Leg Plough wavers between comedy and melancholy, whereas the hollowness of Hunger Woman (2007) accentuates its anguish, recalling the sepulchral, howling forms of Francis Bacon’s Three Studies for Figures at the Base of a Crucifixion (c. 1944). The frailty of the clay, rather than provoking a sense of the delicate sublime, figures thoughts of frustration, of materiality battered by the tide of entropy and ever-threatening collapse. Despite the apparently collected coolness of this monochrome collection, there is an undertow of struggle, barely masked or about to brim over. Cock Microphone is the most theatrically hysterical, spot-lit and confrontational like a drag queen in full flight. But there is a quieter theatricality to other works too, perhaps because of the pooled lighting; or maybe it’s down to Cuddon’s family background, which is well versed in traditional theatre. Peter and Jane (2008) comprise a pair of hollow busts in uneasy conversation with one another. Their cursory distinguishing features – the hairline of the man and the opal eyes of the woman – and the glance that passes from the one to be deflected by the proffered cheek of the other become a template for any narrative we care to project upon it. The formalised interaction between objects, and between object and viewer, prompts us to contemplate the stereotypes they hinge upon: issues of gender and sexuality, rejection, failure, loss and, again, shame.
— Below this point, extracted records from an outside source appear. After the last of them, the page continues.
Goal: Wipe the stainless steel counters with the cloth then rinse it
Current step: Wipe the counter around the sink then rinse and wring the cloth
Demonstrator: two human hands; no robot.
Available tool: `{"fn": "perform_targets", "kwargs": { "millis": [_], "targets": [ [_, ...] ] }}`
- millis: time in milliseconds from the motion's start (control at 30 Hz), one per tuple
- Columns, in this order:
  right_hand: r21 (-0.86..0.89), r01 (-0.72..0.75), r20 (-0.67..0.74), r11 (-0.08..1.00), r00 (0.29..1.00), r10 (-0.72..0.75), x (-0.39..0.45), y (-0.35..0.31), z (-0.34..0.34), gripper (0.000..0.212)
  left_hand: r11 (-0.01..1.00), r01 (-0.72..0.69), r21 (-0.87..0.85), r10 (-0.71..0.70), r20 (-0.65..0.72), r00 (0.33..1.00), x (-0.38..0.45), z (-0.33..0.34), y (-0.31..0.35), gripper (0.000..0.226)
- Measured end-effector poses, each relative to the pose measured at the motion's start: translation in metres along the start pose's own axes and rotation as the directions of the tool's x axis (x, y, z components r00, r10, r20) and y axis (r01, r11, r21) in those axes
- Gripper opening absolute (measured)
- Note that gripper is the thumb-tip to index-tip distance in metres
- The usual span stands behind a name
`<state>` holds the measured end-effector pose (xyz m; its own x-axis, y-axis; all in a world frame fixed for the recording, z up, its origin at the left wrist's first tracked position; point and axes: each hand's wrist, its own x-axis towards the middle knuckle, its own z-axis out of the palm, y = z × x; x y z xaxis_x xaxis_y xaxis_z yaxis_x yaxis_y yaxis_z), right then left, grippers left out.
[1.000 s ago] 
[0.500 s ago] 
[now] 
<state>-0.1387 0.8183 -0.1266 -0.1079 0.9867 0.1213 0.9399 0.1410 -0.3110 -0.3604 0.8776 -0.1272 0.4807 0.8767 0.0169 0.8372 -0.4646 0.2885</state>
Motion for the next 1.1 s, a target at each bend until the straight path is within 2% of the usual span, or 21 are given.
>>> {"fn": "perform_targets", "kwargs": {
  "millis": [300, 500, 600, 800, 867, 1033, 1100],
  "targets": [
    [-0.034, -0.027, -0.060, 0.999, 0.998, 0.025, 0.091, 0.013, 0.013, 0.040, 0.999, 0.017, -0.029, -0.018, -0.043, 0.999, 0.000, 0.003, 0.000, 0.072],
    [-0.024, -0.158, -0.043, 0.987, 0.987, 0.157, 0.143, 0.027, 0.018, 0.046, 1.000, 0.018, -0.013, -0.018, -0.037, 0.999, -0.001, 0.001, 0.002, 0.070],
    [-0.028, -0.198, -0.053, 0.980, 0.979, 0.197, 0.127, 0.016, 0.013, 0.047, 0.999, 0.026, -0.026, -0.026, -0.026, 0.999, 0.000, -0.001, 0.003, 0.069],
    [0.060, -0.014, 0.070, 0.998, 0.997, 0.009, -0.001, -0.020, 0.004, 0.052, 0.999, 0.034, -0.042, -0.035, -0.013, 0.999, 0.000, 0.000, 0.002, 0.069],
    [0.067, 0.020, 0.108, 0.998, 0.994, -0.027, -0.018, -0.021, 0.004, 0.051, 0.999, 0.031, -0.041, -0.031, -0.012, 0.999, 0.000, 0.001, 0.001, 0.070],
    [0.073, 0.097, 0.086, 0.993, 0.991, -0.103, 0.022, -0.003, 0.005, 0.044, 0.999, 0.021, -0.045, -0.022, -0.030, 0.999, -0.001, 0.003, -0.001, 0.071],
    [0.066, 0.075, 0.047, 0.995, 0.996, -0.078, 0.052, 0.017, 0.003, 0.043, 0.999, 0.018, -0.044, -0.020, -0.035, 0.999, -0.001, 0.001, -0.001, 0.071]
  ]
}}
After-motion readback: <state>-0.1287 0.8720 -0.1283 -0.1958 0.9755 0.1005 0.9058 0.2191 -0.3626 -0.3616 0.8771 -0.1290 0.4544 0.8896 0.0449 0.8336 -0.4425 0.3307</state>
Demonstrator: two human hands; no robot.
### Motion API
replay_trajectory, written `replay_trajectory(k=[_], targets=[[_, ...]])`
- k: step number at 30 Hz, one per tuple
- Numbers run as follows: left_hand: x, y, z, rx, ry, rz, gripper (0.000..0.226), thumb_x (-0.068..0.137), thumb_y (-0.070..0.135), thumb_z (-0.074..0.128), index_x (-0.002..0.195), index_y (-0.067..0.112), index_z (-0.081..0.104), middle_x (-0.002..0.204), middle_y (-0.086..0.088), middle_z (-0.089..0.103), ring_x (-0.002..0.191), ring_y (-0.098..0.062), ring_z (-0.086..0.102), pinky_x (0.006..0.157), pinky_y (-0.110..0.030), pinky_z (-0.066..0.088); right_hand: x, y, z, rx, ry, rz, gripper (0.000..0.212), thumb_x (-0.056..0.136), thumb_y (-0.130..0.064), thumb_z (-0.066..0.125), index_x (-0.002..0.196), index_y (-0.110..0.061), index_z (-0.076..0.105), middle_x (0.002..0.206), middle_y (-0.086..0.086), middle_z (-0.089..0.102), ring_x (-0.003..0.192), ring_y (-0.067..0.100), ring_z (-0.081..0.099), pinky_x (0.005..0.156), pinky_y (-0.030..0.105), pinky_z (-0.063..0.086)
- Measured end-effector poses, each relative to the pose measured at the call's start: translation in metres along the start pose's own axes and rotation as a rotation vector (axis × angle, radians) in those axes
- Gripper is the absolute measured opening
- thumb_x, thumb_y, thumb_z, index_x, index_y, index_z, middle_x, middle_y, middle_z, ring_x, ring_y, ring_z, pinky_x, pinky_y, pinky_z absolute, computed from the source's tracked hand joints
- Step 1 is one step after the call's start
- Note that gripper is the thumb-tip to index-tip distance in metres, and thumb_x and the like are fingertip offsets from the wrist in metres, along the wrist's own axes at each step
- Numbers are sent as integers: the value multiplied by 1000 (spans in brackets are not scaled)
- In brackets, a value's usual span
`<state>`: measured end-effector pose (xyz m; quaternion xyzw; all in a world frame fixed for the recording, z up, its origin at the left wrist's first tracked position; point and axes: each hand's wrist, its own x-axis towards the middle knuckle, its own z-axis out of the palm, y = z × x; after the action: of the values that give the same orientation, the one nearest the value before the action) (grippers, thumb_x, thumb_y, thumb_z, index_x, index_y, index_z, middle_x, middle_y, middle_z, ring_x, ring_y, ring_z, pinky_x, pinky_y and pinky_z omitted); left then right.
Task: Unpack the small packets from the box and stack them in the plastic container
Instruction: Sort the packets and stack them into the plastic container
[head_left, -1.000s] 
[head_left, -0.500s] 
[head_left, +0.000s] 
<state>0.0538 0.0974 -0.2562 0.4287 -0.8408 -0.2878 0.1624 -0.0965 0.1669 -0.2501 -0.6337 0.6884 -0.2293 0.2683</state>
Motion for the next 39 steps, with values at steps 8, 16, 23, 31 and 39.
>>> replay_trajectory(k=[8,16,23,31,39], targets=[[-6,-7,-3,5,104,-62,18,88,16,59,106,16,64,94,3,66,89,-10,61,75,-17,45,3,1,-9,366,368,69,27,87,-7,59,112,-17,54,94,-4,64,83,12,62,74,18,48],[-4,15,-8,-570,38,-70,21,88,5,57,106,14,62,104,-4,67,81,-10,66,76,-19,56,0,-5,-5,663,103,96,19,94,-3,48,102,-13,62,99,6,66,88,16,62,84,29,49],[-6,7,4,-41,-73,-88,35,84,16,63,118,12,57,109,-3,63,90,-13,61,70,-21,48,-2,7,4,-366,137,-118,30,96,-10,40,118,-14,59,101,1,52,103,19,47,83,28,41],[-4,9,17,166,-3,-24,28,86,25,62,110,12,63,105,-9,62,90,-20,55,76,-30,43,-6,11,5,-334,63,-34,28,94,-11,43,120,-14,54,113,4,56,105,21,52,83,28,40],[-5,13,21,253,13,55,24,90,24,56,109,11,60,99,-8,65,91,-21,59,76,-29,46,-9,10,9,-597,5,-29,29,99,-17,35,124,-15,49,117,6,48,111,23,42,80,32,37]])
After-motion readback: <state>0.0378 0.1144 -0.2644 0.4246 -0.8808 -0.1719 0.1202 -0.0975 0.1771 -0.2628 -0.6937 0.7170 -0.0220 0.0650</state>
This tendency towards emotional extravagance is not the self-emersion of autobiography, but an ambivalent manipulation of emotion as raw matter, reflected in the sensory indulgence of clay, tactility and craft. The artist’s hand is evident in the wobble of the objects’ surface and the imprint of her fingertips, and it is difficult not to think of that scene in Jerry Zucker’s film Ghost (1990), when the sensuality of a woman sculpting with clay is inflated to the level of soft porn. Cuddon plays up to this stereotype with her selfreferential imagery: the penis-cum-microphone speaks of blatant desire to the point of pastiche, while a schematic drawing of a pair of breasts, made just-solid in delicate lines of clay, threatens to dissolve through unrequited lust.

After all this arousal and expressiveness it is almost shocking to see Cuddon’s computer graphic-like representations of blobs and clean-edged test card drawings. Amorphous forms described by precise netted lines, as if subjects of important technological study, seem like an exercise in the absurdity of art. They demonstrate the banality that the act of drawing can disguise, as the emotive quality of pencil or colour cannot quite elevate these non-subjects beyond the deadpan point of gratuitous delineation. Cuddon talks of these drawings as if they were palette cleansers, controllable drawings that break the spell of gravity-enslaved clay. A line on paper can be made to appear to go anywhere, do anything. Drawing is scrutiny, control – physics to the biology of clay.

Look glancingly at Cuddon’s unassuming pair of drawings Amour et Psyche, (2008) and you may categorise them similarly as mechanical exercises that recalibrate the artist’s sensibilities after all that mucky clay and narrative. Viewed side-by-side, however, their symmetry effuses the psychoanalytical tang of Rorschach inkblots, and from here the drawings unravel entirely, as if their corset has been loosened. These patterned blobs are in fact reciprocally printed black-and-white infills of a mirrored silhouette of Antonio Canova’s Psyché ranimée par le baiser de l’Amour [Psyche revived by Cupid’s kiss] (1787). Their façade of abstracted Op is fairly bursting with Classical mythology of hard-won love and jealousy, while intoning more recent developments in the studies of emotional functionality. This coupling of references, again in the spirit of Surrealist punning, makes explicit the analogous function of myth and psychoanalysis as tools for self-knowledge. Far from cool graphic autonomous counterpoints to Cuddon’s ceramic elegies, then, Amour et Psyche articulates a perverse human ability, or even need, to soak everything in emotional import and draw personal relevance from the most generic of incidents.